Abstract: In this paper, we define the concept $I-$prime hyperideal in a multiplicative hyperring $R$. A proper hyperideal $P$ of $R$ is an $I-$prime hyperideal if for $a, b \in R$ with $ab \subseteq P-IP$ implies $a \in P$ or $b \in P$. We provide some characterizations of $I-$prime hyperideals. Also we conceptualize and study the notions $2-$absorbing $I-$prime and $n-$absorbing $I-$prime hyperideals into multiplicative hyperrings as generalizations of prime ideals.
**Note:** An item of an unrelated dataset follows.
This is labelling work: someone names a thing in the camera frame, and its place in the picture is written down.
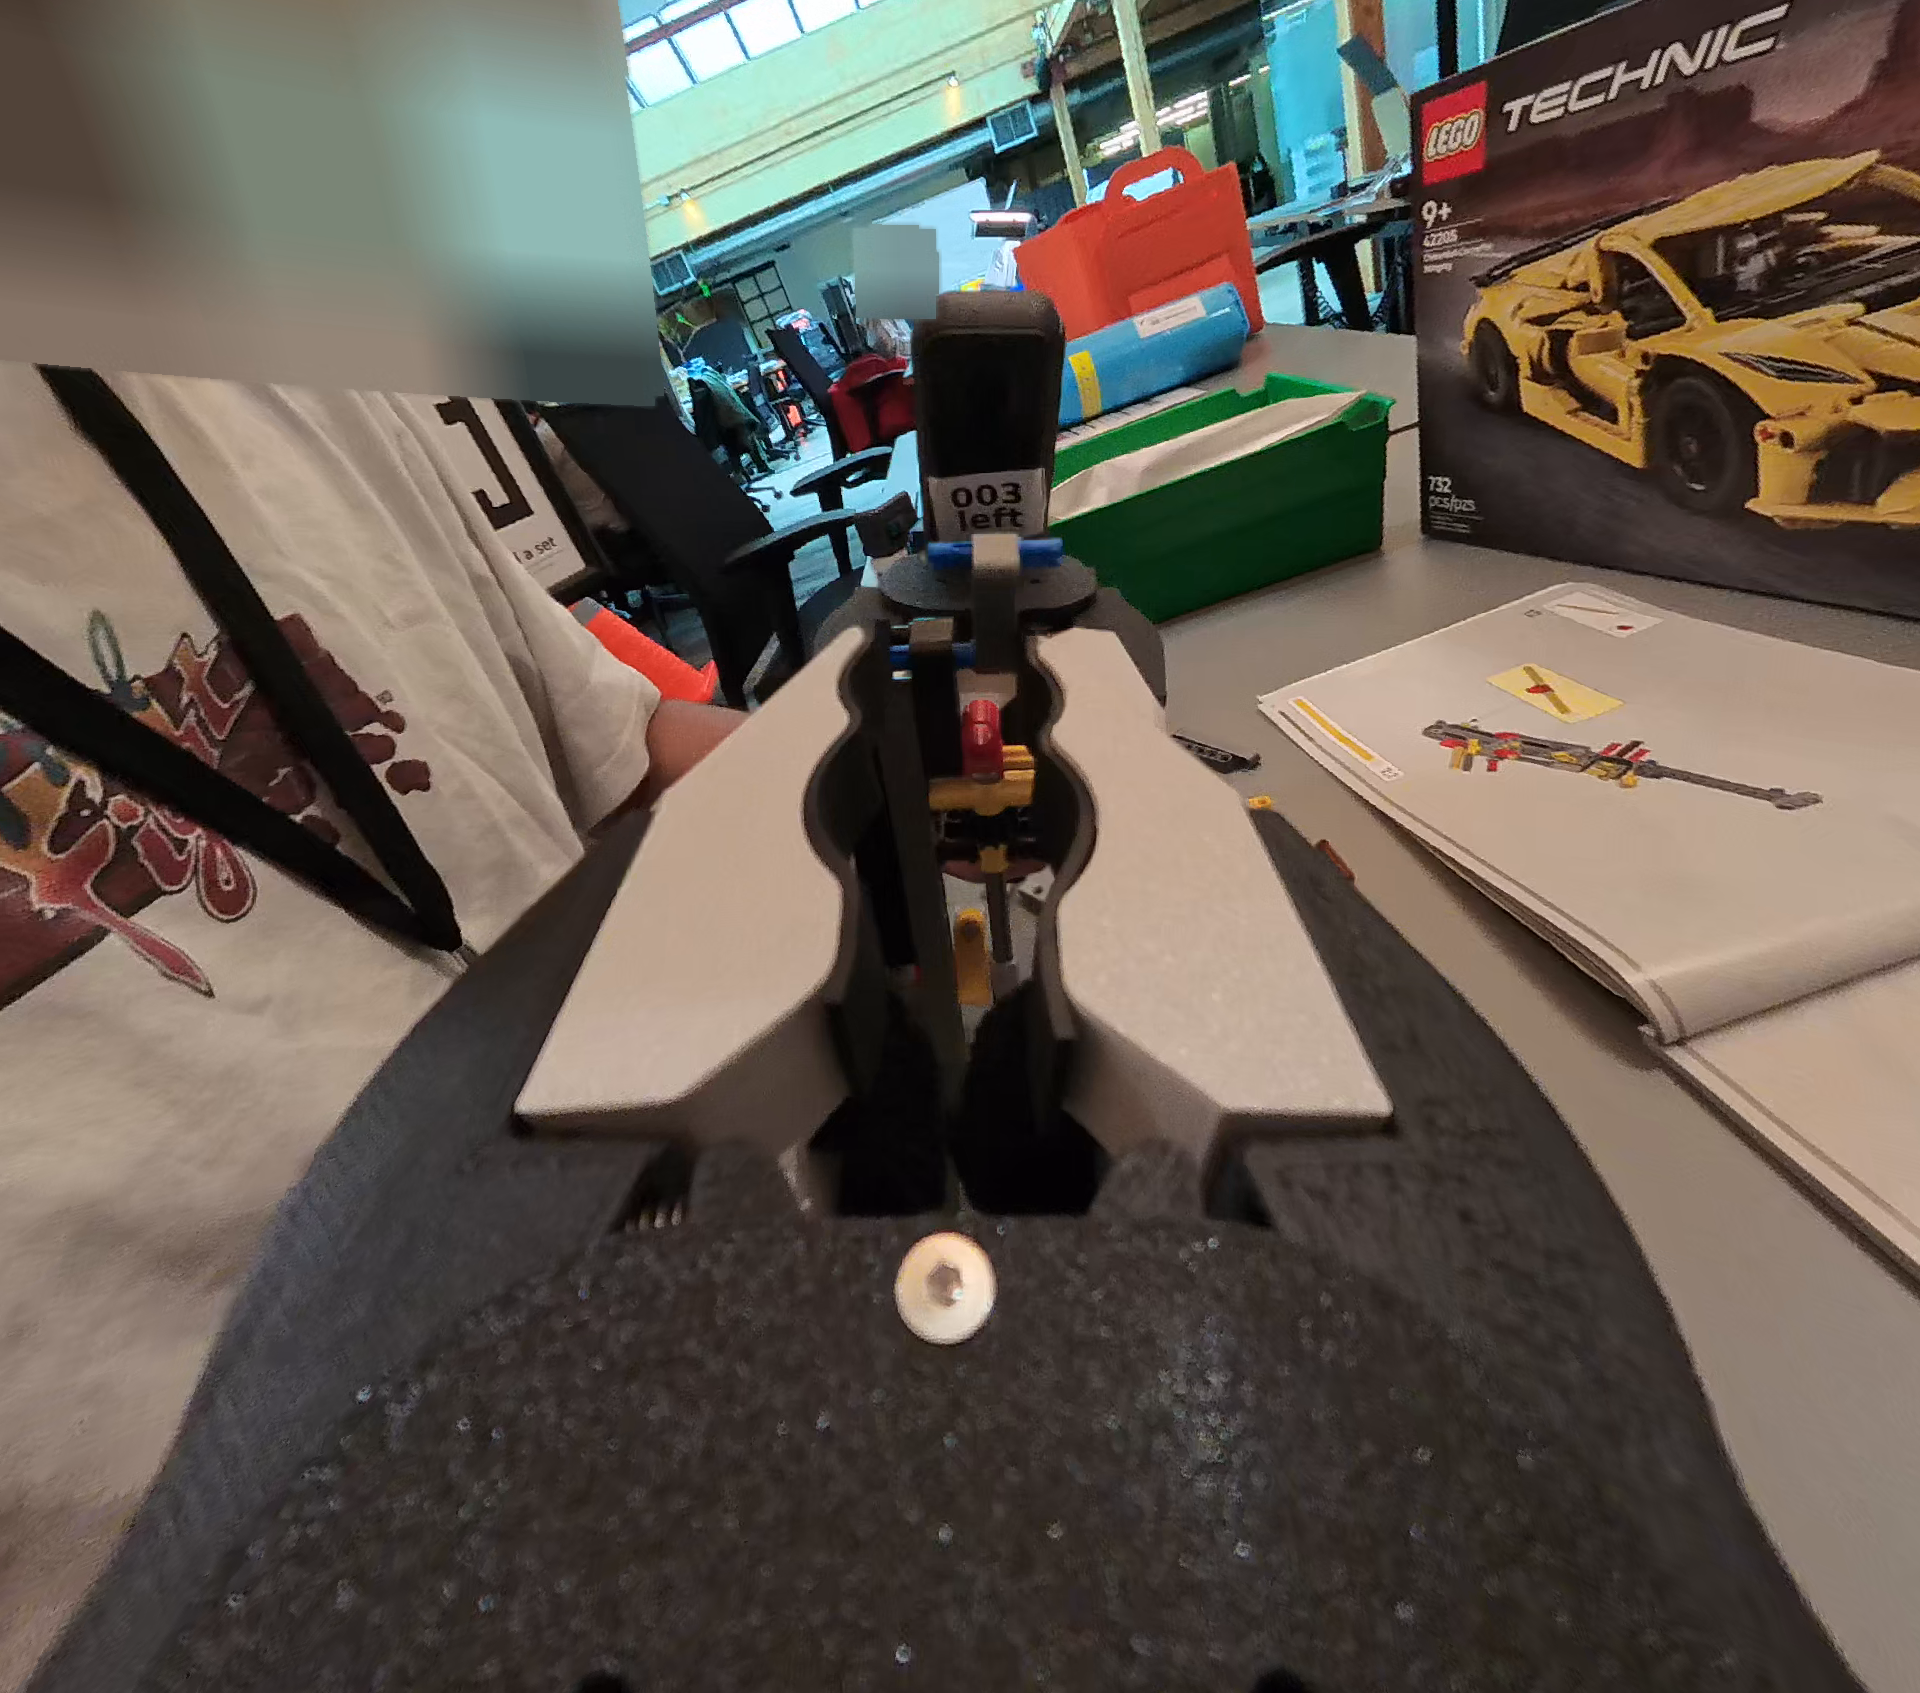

A proper hyperideal $P$ of a hyperring $R$ is an $n-$absorbing $I-$prime hyperideal if for $x_1, \cdots,x_{n+1} \in R$ such that $x_1 \cdots x_{n+1} \subseteq P-IP$, then $x_1 \cdots x_{i-1} x_{i+1} \cdots x_{n+1} \subseteq P$ for some $i \in {1, \cdots ,n+1}$. We study some properties of such generalizations. We prove that if $P$ is an $I-$prime hyperideal of a hyperring $R$, then each of $\frac{P}{J}$, $S^{-1} P$, $f(P)$, $f^{-1}(P)$, $\sqrt{P}$ and $P[x]$ are $I-$prime hyperideals under suitable conditions and suitable hyperideal $I$, where $J$ is a hyperideal contains in $P$. Also, we characterize $I-$prime hyperideals in the decomposite hyperrings. Moreover, we show that the hyperring with finite number of maximal hyperideals in which every proper hyperideal is $n-$absorbing $I-$prime is a finite product of hyperfields.